**BRIEF:** The word "tape" may appear in lines of the data; say how many such lines there are, with nothing beyond the number.

**PROVIDED DATA:**
——

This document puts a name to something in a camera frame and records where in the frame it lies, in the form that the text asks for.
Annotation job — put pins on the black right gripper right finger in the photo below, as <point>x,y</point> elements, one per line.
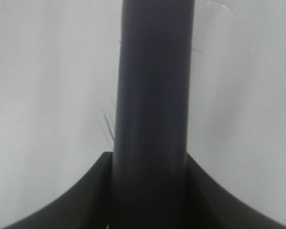
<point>208,205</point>

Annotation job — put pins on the purple hand brush black bristles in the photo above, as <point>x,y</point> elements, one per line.
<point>149,157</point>

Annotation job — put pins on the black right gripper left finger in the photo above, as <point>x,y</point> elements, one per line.
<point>86,205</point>

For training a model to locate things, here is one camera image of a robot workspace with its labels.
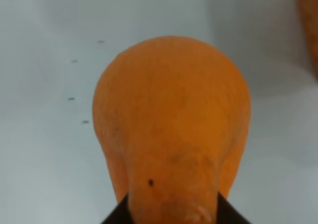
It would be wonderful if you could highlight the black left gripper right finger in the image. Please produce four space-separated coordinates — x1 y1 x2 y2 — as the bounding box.
216 193 248 224

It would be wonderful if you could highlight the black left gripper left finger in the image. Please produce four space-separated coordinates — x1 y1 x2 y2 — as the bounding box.
101 195 133 224

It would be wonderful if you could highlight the orange with stem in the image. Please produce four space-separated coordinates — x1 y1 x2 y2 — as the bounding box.
92 36 251 224

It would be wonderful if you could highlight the orange wicker basket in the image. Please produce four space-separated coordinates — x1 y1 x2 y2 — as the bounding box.
298 0 318 77

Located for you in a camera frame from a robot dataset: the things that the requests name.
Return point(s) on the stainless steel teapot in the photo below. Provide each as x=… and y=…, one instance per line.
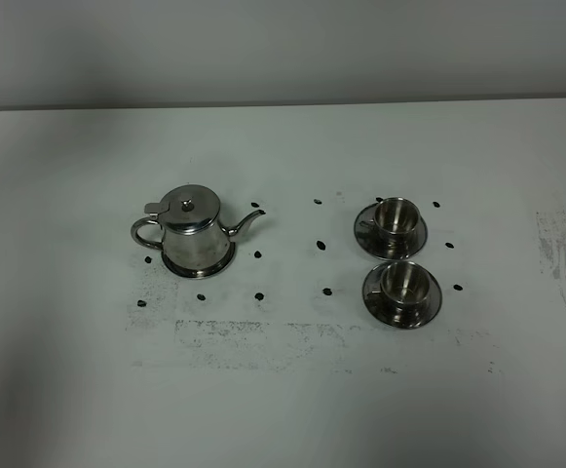
x=186, y=226

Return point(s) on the steel teapot saucer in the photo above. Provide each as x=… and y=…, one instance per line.
x=201, y=273

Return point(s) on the far stainless steel saucer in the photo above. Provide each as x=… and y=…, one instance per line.
x=389, y=251

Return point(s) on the stainless steel saucer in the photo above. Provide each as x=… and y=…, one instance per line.
x=389, y=251
x=405, y=318

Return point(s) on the far stainless steel teacup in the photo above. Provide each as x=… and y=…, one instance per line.
x=393, y=220

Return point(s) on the stainless steel teacup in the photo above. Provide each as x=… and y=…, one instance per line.
x=400, y=283
x=393, y=220

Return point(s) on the near stainless steel saucer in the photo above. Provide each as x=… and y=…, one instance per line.
x=405, y=318

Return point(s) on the near stainless steel teacup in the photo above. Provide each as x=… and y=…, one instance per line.
x=400, y=283

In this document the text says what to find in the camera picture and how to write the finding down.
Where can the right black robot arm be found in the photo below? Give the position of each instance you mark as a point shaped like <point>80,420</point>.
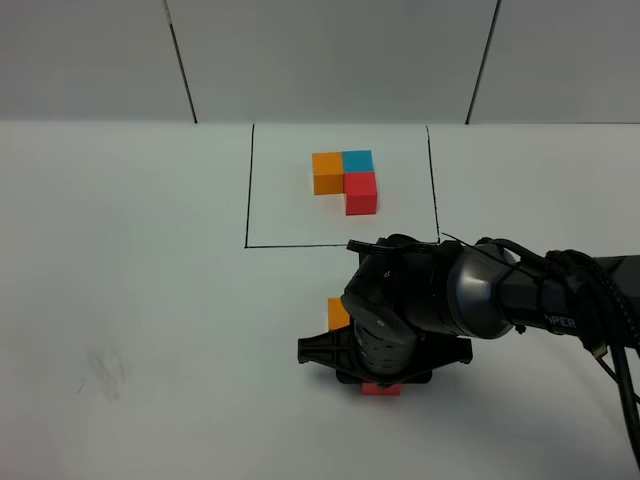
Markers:
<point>415,307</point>

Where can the orange template cube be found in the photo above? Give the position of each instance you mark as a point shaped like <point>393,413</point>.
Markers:
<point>328,173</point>

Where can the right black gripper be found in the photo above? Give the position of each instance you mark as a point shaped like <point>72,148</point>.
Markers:
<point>359,357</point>

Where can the blue template cube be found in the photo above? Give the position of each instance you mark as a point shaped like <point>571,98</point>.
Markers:
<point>357,161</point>

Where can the red template cube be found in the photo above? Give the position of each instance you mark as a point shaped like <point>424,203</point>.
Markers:
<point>361,194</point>

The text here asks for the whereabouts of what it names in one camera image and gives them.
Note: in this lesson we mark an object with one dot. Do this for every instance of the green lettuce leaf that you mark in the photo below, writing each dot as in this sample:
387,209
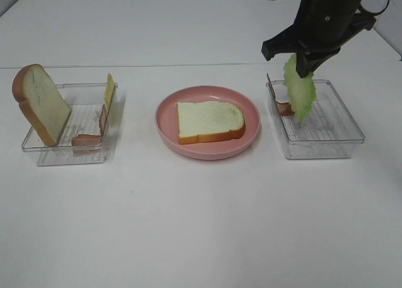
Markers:
301,91

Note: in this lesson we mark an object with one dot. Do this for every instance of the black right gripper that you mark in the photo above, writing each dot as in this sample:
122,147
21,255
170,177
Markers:
320,28

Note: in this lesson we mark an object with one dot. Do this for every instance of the clear plastic right bin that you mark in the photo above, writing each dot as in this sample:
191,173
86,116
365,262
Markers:
328,132

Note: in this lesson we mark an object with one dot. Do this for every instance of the clear plastic left bin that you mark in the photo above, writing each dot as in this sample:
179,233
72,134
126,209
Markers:
85,100

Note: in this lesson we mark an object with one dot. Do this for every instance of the clear plastic bin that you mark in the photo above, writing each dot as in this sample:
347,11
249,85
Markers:
328,132
85,100

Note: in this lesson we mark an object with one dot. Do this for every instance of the bread slice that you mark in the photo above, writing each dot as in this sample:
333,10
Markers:
41,103
209,121

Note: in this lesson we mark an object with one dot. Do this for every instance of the upright bread slice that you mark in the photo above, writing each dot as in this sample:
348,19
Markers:
41,103

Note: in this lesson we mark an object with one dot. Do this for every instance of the pink round plate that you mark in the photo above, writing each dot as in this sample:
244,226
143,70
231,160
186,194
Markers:
167,122

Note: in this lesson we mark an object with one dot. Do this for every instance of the bacon strip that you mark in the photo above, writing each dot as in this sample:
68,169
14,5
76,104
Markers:
91,139
284,108

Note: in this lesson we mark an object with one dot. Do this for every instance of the yellow cheese slice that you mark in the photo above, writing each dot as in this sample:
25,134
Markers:
110,86

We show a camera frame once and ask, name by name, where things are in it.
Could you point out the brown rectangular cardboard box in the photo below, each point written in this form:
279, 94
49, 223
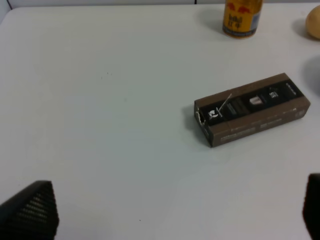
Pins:
249, 109

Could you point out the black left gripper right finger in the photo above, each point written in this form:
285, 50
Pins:
311, 206

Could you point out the tan round bun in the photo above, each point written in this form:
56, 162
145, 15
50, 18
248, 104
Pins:
312, 23

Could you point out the gold energy drink can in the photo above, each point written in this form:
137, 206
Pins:
241, 17

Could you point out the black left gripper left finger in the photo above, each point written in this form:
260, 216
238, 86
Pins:
31, 214

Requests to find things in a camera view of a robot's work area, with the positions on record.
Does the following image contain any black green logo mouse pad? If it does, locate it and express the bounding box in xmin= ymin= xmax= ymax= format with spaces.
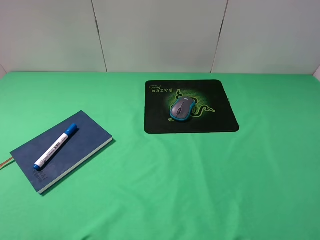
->
xmin=144 ymin=79 xmax=240 ymax=134

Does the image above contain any blue white whiteboard marker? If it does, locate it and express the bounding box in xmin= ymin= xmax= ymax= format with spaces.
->
xmin=33 ymin=123 xmax=78 ymax=171

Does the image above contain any green table cloth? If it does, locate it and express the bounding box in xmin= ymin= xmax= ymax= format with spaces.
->
xmin=0 ymin=72 xmax=320 ymax=240

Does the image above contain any brown notebook ribbon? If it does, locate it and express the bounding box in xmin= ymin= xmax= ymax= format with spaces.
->
xmin=0 ymin=157 xmax=14 ymax=170

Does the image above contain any grey teal computer mouse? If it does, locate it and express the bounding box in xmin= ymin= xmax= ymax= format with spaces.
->
xmin=169 ymin=96 xmax=196 ymax=122

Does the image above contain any dark blue notebook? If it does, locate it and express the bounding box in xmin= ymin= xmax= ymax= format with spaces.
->
xmin=10 ymin=110 xmax=113 ymax=194

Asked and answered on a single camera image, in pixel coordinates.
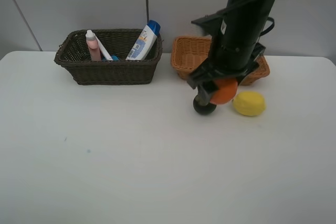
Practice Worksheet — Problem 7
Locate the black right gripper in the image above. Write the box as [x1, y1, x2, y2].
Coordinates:
[187, 43, 266, 105]

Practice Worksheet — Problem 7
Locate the orange tangerine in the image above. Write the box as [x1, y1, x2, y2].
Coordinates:
[210, 78, 238, 105]

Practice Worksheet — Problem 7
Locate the dark purple mangosteen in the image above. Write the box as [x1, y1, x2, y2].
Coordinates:
[193, 95, 217, 115]

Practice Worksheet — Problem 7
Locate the yellow lemon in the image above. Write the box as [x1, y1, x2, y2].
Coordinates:
[233, 91, 266, 116]

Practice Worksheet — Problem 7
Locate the white shampoo bottle blue cap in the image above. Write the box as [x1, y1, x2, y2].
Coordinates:
[126, 20, 161, 60]

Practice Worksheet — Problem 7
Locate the white marker pink tip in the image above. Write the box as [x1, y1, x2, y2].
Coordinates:
[96, 36, 113, 61]

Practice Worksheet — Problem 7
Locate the pink bottle white cap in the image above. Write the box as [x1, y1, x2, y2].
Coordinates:
[86, 30, 101, 61]

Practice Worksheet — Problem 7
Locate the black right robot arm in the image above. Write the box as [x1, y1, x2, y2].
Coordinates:
[187, 0, 275, 106]

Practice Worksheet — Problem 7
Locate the orange wicker basket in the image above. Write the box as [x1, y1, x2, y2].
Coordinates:
[171, 36, 270, 86]

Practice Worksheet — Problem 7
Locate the dark brown wicker basket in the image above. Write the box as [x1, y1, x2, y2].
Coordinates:
[54, 29, 162, 86]

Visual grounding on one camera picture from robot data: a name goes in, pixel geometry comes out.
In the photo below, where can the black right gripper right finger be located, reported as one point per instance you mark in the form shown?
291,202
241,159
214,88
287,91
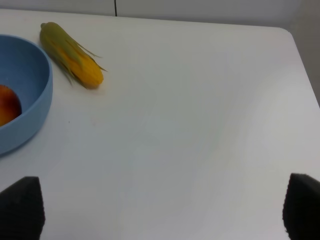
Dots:
301,208

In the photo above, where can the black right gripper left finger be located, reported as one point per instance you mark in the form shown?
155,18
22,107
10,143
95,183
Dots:
22,213

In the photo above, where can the red pomegranate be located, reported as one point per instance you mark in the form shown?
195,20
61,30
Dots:
10,106

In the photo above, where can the blue plastic bowl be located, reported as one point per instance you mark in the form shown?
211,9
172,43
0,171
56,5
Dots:
26,69

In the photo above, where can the corn cob with husk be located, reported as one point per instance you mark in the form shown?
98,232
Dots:
74,60

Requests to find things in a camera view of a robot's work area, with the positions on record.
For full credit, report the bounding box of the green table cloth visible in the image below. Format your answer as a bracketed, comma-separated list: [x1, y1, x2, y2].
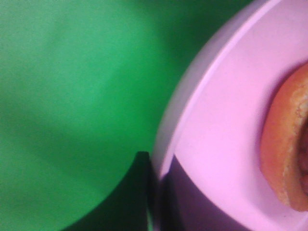
[0, 0, 249, 231]

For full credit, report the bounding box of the burger with lettuce and tomato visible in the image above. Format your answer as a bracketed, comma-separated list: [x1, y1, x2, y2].
[260, 64, 308, 212]

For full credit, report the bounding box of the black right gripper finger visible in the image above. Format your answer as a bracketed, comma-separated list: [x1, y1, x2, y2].
[134, 151, 165, 231]

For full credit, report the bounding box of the pink round plate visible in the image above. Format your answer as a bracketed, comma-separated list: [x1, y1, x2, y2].
[152, 0, 308, 231]

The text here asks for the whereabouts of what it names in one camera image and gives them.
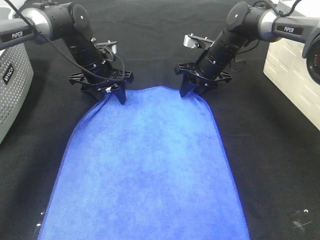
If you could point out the black table cloth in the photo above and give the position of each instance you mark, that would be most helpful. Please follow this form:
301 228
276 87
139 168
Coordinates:
272 148

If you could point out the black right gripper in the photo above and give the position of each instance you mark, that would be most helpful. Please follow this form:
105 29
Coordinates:
207 70

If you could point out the clear tape strip right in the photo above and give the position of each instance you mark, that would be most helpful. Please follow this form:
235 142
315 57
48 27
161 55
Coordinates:
300 220

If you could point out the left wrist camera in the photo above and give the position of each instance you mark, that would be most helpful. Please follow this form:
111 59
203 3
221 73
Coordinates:
110 45

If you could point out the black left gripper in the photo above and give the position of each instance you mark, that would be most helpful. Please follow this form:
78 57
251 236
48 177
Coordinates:
102 78

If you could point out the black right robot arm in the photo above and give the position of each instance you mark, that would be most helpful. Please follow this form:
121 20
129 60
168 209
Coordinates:
246 23

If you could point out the blue microfibre towel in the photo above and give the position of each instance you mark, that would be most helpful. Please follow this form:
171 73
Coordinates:
154 168

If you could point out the white slotted storage box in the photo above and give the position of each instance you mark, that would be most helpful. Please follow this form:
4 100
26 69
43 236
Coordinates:
286 68

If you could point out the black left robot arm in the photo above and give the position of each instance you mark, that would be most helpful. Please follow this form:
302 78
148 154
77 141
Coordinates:
47 21

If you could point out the clear tape strip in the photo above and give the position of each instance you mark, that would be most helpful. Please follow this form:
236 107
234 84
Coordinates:
40 219
300 220

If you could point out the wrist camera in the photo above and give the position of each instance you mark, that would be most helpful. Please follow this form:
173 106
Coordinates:
195 42
110 45

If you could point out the clear tape strip left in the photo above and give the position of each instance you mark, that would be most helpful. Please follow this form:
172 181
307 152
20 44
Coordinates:
40 219

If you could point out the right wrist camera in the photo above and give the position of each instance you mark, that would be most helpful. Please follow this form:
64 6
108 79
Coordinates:
195 42

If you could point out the grey perforated laundry basket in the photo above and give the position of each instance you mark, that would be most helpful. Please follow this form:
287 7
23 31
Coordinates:
16 75

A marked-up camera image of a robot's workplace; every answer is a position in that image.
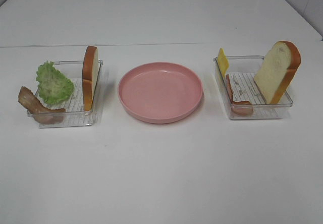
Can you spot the left clear plastic tray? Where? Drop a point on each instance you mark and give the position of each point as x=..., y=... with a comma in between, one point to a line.
x=75, y=115

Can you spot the green lettuce leaf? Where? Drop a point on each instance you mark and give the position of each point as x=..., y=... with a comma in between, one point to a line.
x=54, y=87

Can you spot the bacon strip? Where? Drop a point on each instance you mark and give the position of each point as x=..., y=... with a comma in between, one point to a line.
x=41, y=113
x=242, y=108

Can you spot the bread slice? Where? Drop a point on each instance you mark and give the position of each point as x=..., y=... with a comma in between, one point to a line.
x=277, y=70
x=89, y=76

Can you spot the clear plastic tray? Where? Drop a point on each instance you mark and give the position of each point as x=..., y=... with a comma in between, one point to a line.
x=75, y=115
x=240, y=94

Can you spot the right clear plastic tray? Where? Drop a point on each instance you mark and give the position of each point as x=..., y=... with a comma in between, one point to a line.
x=240, y=94

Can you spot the pink round plate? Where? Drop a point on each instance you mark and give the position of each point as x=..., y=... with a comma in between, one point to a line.
x=160, y=92

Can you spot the yellow cheese slice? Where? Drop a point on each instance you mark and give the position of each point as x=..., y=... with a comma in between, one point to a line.
x=223, y=62

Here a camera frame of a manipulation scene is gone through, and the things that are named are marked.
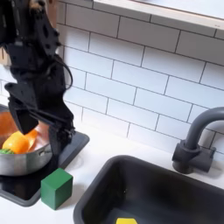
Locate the orange toy carrot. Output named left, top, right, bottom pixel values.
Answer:
left=0, top=129, right=39, bottom=156

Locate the steel pot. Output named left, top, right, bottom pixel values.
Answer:
left=0, top=104, right=53, bottom=177

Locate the green block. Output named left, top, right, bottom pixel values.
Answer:
left=40, top=167, right=74, bottom=211

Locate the yellow block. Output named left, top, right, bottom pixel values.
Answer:
left=115, top=217, right=138, bottom=224

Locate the black stove top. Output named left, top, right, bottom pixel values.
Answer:
left=0, top=130, right=90, bottom=207

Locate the wooden spatula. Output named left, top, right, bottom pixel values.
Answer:
left=0, top=47, right=11, bottom=67

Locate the dark grey sink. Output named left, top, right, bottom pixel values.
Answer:
left=73, top=155, right=224, bottom=224

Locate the dark grey tap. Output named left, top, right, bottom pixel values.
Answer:
left=171, top=106, right=224, bottom=175

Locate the thin black cable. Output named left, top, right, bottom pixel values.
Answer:
left=53, top=55, right=74, bottom=91

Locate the wooden wall shelf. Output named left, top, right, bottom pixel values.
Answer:
left=92, top=0, right=224, bottom=31

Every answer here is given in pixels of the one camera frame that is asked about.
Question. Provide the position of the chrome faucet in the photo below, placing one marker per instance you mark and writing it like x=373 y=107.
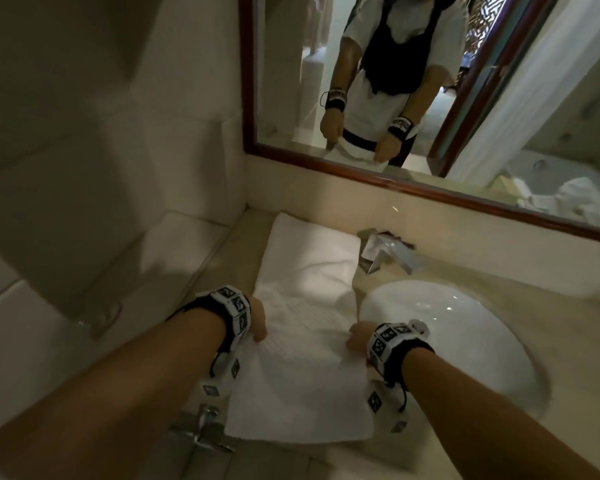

——

**ANSWER SPACE:** 3